A political issue on a geoeconomics table
This summit is also expected to discuss a hot and urgent topic: the Palestinian issue. For the first time, the BRICS will discuss an issue that is purely political, not geoeconomics. Although Palestine has applied for membership in the partnership-and thus will be scrutinized like all other applying states-the issue remains diriment for all Islamic countries that have applied, anti-Zionism being a common trait among many new would-be members. But it is also a most urgent issue for the leading BRICS: Russian President Putin spoke personally on the matter for the first time, awaiting the summit, expressing the need for a single state of Palestine and a quick and effective solution to the problem. A strong and very direct signal, almost a kind of testament at the close of the year of the partnership presidency.
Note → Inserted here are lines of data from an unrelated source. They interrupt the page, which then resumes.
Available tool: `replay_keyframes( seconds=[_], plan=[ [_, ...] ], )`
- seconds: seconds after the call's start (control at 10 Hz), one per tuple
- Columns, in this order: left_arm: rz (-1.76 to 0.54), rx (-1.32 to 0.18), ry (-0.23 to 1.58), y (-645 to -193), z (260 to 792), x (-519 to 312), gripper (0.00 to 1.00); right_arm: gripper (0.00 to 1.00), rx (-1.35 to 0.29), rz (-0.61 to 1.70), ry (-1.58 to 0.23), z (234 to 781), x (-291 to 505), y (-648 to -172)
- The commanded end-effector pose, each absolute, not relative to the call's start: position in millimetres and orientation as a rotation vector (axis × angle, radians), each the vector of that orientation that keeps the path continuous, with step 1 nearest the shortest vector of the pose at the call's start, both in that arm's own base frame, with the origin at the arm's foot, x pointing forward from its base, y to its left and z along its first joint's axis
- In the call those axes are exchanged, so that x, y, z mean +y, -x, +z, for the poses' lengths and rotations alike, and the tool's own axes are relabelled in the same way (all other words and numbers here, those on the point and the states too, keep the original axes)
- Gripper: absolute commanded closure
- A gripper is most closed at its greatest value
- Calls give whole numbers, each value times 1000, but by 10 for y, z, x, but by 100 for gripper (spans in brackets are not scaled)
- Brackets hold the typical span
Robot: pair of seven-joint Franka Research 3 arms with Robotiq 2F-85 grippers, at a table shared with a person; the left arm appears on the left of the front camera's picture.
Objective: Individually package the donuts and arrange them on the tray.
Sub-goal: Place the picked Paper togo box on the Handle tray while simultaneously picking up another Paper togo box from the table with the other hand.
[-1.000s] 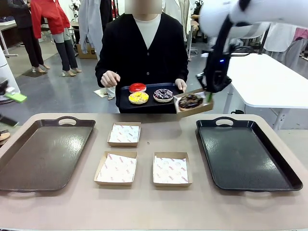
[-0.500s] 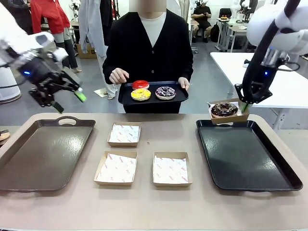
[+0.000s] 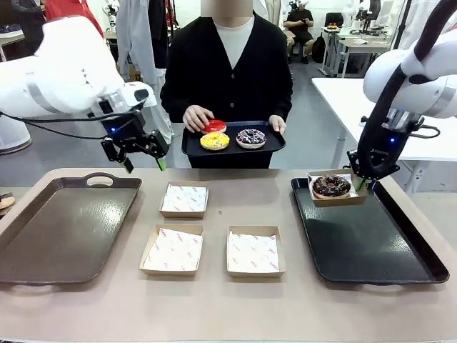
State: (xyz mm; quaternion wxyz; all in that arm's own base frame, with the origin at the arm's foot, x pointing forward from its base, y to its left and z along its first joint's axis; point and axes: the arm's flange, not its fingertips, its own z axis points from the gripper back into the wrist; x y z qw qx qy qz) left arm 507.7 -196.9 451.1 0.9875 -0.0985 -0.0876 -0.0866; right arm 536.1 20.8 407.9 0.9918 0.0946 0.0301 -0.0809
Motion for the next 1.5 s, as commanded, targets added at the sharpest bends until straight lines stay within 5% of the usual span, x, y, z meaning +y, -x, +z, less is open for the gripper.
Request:
replay_keyframes(
  seconds=[0.0,1.4],
  plan=[
    [-198,-250,128,-5198,4484,-2117,0,98,38,-148,-218,4065,183,-5402],
    [-181,-173,92,-5268,4413,-2096,0,98,75,-132,-106,3961,364,-5514]
  ],
)
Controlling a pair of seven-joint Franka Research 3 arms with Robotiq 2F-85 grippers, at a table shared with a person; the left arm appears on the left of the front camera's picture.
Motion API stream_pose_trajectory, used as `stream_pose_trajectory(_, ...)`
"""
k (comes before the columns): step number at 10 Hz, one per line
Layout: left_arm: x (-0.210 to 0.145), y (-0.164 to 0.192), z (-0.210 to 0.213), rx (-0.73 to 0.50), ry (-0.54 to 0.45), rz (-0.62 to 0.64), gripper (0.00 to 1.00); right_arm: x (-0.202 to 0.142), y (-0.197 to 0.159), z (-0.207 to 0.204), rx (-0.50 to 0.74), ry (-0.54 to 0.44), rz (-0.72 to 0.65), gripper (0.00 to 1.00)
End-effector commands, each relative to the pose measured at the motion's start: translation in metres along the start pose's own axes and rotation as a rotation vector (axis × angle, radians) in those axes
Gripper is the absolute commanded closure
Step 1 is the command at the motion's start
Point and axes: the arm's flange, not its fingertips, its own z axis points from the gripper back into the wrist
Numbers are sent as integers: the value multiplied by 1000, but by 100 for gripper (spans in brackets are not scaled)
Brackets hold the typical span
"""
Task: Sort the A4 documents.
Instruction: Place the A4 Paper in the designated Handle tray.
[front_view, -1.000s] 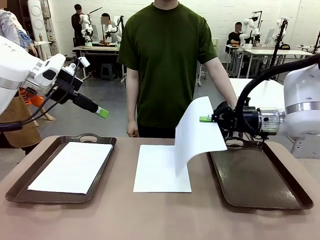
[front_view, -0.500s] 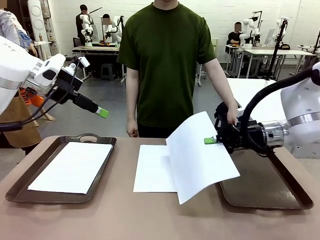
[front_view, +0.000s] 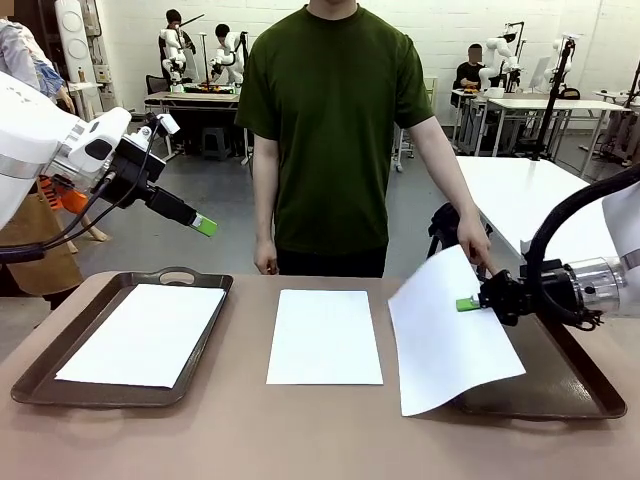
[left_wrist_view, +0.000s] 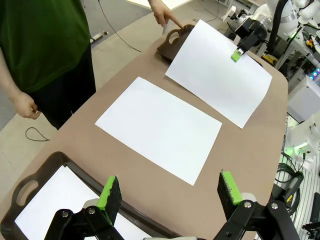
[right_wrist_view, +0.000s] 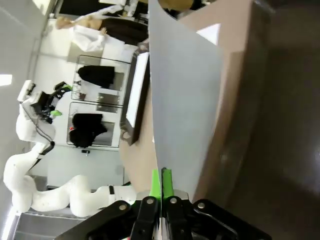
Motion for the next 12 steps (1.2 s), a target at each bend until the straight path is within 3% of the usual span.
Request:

It is even likely that a specific event will be dedicated to Palestine by the BRICS, perhaps before the end of the year, being able to play on the partnership's current stage of unity. The problem cannot go unanswered.
Africa piece by piece
The big player from the Global South at this summit is undoubtedly Africa, with its many participants. On that continent, consistent with a prudential path that befits a phase of vanguard and exploration of new political and economic territories. We are talking about a continent whose difficulties are by no means few and not easy to solve, for which it will take a long time, of at least two generations, to be able to achieve sufficient internal stability to constitute a solid African Heartland.
Africa, in fact, is approaching the BRICS one piece at a time: first the strongest and most stable countries, then the others will follow, until those still tied to foreign control are left isolated. Clearly, there must be interest to initiate these procedures, because all trade is a matter of interest, and this has been made possible since the establishment of the Sahel Alliance, thanks to which a sufficient rift has been created to open up new possibilities and ensure greater trust.
Think, for example, of the Russian company Rosatom's agreement with Burkina Faso to build a nuclear power plant: this move could "explode" the nuclear issue in Africa, quickly taking advantage of the facilities already in place by Russia and China, but also North Korea. The coming months will be a test for the adhering countries: it will be seen whether there will be attempts at destabilization, colored revolutions, civil wars, coups, and the moment a blockbuster deal goes through, what's to stop African countries from getting to the negotiating table?
Then again, you know: everyone wants in on the BRICS. It is the new fever of the century. So, dear BRICS, what's next?